To make intuitive eating work, Tribole says, it's important to do two things:

1. Accept your body

2. Reject dieting

Drat. A catch. Make that two catches.

This isn't going to be easy. In fact, it may be downright impossible.

Dr. Jim Hill, director of the Center for Human Nutrition at the University of Colorado Health Sciences Center, says it's true that dieting doesn’t work for the long term, but he also believes intuitive eating ignores certain realities.

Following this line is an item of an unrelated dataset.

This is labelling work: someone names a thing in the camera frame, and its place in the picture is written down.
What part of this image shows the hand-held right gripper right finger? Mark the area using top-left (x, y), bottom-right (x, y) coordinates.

"Wouldn't it be great if you only ate when your body tells you you're hungry? But we’re very complex organisms, and we get caught up in so many things that make us eat other than just a biological need for energy -- sight, smell, other kinds of things," says Hill, who created the Step Diet, which calls for eating just a little less and walking a little more.

"Listening to your body is fine, but I don’t think that's suddenly going to click into place and you're never going to overeat again. I just think that may be a little naive. Nobody's ever shown you can actually do that and get any results from it long-term."

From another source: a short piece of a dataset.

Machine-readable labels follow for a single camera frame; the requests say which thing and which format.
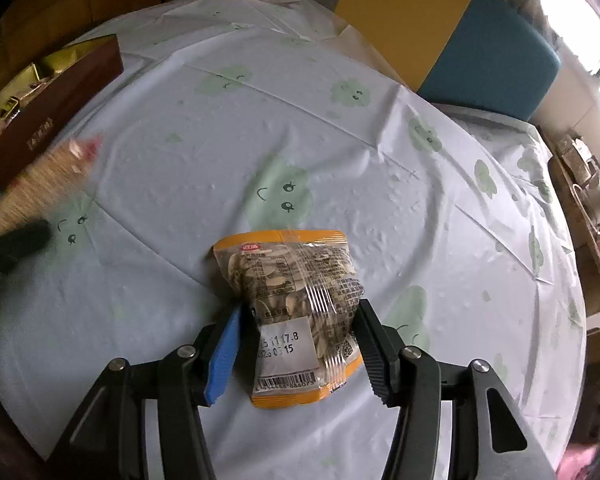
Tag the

Critics say intuitive eating won't work for people who are so out of touch with their bodies that they have no idea what signals they're getting. Tribole acknowledges that undoing the food dysfunction born of decades of dieting can seem daunting, and it's a slow process -- very slow.

"It's really getting to know your body again," she says. "You become so disconnected through dieting that I have patients who don't know if they're hungry or they're full. It's about getting in touch with your body's normal cues."

So how do you do that? Hawks suggests thinking about hunger and satiety on a 10-point scale, where 10 represents eating until your stomach explodes and 1 is being so hungry that you'd gnaw on last year's Christmas fruitcake. Intuitive eaters stay on an even keel at about 5, which means you're capable of resisting a bucket of M&Ms for a full 30 seconds. If you get hungry, eat just enough to get back to a 5 or a 6, then stop -- even if there are still some M&Ms left in the bucket.

"I don't let myself get too hungry, only down to about a 3," Hawks says. "I tend to eat more often during the day -- whatever is going to hit the spot is what I grab. It doesn't take a lot to get back up to 5."

The psychological piece, Tribole says, involves giving yourself permission to eat. Then a phenomenon known as "habituation" sets in: If you can actually eat a Twinkie or 10 whenever you want, the desire goes away.

"There's a misconception that we're promoting junk food, and that's not it at all," she says. "Once you can have whatever you want, you can decide: 'Do I really want it and do I want it now?' "

That means that, at first, some people gain weight before they lose weight. And thin people tend to gain weight until their bodies reach a more normal size. But ultimately, according to the concept, intuitive eating not only will help overweight people lose pounds and keep them off but might help keep them healthier overall.

Hawks and his fellow researchers found that college students identified as intuitive eaters had lower body-mass indexes, lower triglyceride levels, higher levels of "good" cholesterol and reduced risk of heart disease.

"I can be fit at any size," Hawks says. "I'm not doing it so much for my health as my desire to have a normal relationship with food. I eat a wider variety of food, I'm more likely to eat breakfast, I take pleasure in eating and I have less food anxiety. I love food and I love to eat, and I hate being overfull or deprived."

Kids are natural intuitive eaters, and they should be encouraged to listen to their bodies, Hawks says. A recent study in the International Journal of Eating Disorders found that chubby children were more likely than lean kids to have mothers who try to control what they eat.

Food restrictions for children can eventually lead to eating disorders, some of which are being treated with intuitive eating methods, Tribole says.

"The missing message is that having a healthy relationship with food is as important as the food you choose to put in your body," she says.

And if I choose Twinkies deep-fried in chocolate sauce, that's OK. I'm sure I'll get tired of them eventually.